Quality translation of hotel websites: interpersonal discourse and customer’s engagement
DOI:
https://doi.org/10.7764/onomazein.32.8Keywords:
hotel website, interpersonal discourse, persuasion, quality translation, localizationAbstract
This research points towards the need of a quality or “pragmatic” translation of hotel websites (Durán Muñoz, 2011), following the principle of localization (Pym, 2004; Dunne, 2006) and taking into account the interpersonal (interactional) discourse classification by Hyland and Tse (2004), in order to preserve the reader’s/customer’s persuasion.
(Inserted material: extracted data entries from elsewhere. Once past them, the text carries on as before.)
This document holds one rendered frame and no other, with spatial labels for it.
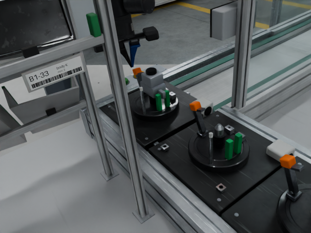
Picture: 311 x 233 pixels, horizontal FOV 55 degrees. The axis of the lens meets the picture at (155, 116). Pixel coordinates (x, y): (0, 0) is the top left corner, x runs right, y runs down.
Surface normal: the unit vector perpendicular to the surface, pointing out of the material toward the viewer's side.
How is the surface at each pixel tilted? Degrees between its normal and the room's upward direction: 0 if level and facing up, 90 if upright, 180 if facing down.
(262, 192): 0
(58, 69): 90
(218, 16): 90
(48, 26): 65
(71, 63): 90
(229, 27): 90
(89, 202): 0
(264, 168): 0
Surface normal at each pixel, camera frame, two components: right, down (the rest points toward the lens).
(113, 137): -0.10, -0.80
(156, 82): 0.59, 0.43
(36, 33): 0.36, 0.11
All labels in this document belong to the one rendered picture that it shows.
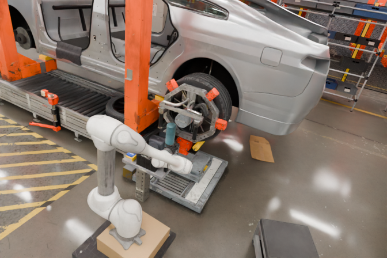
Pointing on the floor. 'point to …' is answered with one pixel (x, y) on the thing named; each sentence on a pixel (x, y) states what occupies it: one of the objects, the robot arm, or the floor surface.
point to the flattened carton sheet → (260, 149)
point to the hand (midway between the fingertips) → (177, 145)
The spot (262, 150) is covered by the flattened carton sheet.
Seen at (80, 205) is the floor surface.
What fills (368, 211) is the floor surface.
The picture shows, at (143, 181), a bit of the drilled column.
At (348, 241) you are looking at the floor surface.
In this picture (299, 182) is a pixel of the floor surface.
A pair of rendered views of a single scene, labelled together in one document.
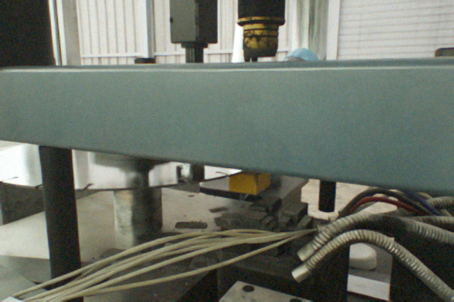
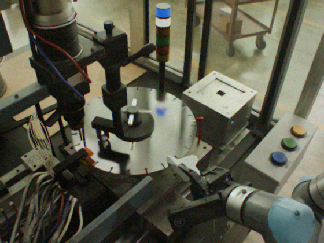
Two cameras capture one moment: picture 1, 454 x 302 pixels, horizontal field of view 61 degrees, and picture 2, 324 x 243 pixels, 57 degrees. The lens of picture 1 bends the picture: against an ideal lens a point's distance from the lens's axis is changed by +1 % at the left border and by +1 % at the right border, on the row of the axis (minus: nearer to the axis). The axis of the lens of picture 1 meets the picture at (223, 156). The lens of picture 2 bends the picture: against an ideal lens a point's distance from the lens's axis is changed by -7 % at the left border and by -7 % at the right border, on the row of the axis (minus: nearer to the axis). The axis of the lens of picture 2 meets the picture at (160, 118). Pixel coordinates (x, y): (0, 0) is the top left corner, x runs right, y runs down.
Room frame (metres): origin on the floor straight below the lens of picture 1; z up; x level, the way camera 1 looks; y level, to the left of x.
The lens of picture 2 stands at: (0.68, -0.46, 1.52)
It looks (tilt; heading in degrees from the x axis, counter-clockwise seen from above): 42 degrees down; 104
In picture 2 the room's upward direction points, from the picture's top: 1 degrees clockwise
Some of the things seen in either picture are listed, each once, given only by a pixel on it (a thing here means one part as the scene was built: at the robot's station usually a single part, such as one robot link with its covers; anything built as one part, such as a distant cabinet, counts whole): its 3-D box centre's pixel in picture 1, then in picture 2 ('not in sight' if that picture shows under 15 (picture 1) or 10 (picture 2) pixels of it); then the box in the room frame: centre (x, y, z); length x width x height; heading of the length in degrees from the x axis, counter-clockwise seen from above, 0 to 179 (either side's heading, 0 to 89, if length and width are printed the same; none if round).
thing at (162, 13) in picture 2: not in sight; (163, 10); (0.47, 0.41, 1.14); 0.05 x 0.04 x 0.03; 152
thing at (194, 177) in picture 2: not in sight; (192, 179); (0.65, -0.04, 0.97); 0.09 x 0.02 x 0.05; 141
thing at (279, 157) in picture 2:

A sub-corpus of translated US and UK hotel websites from English into Spanish, obtained from COMETVAL (Corpus Multilingüe en Turismo, Universitat de València), has been analyzed following the Spanish interpersonal pattern for tourism genres (Mapelli, 2008; Suau-Jiménez, 2012a, 2012b). This study has been contrasted with a similar discursive analysis of hotel records in Spanish extracted from the Booking and TripAdvisor portals. Results suggest that a quality translation should not only include the necessary rhetorical functions but also the interpersonal discourse. Otherwise, persuasion and reader’s/customer’s engagement can be damaged, as happens with hotel records in the two analyzed portals. Also, the hotel’s specificity can be reduced as well as travellers’ increasing demand for engagement in hotel websites. Implications for the tourism industry suggest that hotels should increase investments in the design and quality translation of their websites in order to reinforce hotels’ promotion. Besides, this study opens up a new research perspective related to the translation of promotion websites.